My new data analysis pipeline code
First, I write a recipe file, 'metagenome.recipe', laying out my job description for, say, sequence trimming and assembly with Velvet:
fasta_file soil-data.fa qc_filter min_length=50 remove_Ns=true graph_filter min_length=400 velvet_assemble k=33 min_length=1000 scaffolding=True
Then I specify machine parameters, e.g. 'bigmem.conf':
[defaults] n_threads=8 [graph_filtering] use_mem=32gb [velvet] needs_mem=64gb
And finally, I run the pipeline:
% ak-run metagenome.recipe -c bigmem.conf
If I have cloud access (and who doesn't?) I can tell the pipeline to spin up and down nodes as needed:
% ak-aws-run metagenome.recipe -c bigmem.conf
(Bear in mind most of these tasks are multi-hour, if not multi-day, operations, so I'm not too worried about optimizing machine use and re-use.)

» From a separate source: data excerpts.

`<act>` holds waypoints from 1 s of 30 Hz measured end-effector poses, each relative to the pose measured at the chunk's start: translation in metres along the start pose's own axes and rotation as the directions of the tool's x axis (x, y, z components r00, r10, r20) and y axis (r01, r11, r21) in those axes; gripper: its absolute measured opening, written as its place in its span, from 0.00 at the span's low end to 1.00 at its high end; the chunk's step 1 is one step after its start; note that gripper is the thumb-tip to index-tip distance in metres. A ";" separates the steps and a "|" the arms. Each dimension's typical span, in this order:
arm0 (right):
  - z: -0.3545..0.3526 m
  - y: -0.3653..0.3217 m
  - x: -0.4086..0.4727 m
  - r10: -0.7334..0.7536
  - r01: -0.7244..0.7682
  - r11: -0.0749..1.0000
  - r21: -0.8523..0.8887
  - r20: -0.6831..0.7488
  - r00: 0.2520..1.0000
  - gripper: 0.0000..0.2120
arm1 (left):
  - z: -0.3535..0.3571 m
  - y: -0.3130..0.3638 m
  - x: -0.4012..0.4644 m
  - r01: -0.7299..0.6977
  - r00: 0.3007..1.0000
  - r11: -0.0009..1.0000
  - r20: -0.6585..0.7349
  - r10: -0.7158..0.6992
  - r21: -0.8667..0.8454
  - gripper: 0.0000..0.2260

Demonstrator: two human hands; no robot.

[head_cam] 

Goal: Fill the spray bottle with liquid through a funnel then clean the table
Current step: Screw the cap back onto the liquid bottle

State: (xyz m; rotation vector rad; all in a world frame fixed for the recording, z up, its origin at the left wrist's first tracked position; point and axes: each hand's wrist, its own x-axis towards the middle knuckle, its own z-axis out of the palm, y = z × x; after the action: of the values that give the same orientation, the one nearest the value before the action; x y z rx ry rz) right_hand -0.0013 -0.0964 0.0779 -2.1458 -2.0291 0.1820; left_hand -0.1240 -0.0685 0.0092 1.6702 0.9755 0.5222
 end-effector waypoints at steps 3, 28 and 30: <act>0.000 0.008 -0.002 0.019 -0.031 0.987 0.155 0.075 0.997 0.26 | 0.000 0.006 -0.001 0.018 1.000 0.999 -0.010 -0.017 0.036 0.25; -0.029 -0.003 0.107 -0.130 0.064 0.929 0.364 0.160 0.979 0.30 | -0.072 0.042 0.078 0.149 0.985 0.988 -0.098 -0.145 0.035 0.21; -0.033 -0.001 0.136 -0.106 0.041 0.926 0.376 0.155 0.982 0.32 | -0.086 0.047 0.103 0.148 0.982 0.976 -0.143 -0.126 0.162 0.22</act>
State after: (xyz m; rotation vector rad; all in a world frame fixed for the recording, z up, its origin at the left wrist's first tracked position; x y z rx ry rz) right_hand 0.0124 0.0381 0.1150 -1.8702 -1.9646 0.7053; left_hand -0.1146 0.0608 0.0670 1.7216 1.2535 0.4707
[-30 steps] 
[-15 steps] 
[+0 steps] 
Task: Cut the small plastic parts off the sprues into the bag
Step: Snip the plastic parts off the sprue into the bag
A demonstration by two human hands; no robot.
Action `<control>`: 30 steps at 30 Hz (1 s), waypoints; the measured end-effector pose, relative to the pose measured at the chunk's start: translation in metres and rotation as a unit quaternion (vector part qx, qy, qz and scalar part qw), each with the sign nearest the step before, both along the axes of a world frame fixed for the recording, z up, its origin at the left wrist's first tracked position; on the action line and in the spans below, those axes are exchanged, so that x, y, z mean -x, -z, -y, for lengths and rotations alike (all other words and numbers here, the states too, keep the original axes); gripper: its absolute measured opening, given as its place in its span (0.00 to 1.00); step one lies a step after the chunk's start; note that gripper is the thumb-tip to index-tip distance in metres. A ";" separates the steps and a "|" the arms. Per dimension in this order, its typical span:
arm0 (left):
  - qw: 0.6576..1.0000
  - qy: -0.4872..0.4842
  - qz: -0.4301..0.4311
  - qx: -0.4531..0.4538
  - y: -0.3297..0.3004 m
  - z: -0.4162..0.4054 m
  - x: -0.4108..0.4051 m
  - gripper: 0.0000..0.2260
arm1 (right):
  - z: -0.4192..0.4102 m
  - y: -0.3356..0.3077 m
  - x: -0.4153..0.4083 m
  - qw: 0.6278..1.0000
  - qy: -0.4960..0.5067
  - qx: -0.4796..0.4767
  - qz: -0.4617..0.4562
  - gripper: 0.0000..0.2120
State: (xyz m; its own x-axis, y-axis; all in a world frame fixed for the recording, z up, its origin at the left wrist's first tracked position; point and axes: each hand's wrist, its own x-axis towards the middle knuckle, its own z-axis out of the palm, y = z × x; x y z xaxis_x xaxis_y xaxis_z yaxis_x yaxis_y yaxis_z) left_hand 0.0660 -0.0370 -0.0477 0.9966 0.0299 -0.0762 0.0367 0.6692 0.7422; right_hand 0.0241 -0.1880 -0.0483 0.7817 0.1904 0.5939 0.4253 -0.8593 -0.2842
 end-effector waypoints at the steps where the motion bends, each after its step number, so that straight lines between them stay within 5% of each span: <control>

Hadoop jobs could be spawned underneath, depending on how each recipe component was actually implemented.
As for testing reproducibility of pipeline results, which is the short-term motivation here, I can store results for regression testing with later versions:
% ak-run metagenome.recipe -c bigmem.conf --save-endpoint=/some/path
and then compare:
% ak-run --check-endpoint=/some/path
Now, does anyone know of a package or packages that actually do this, so I/we don't have to write it??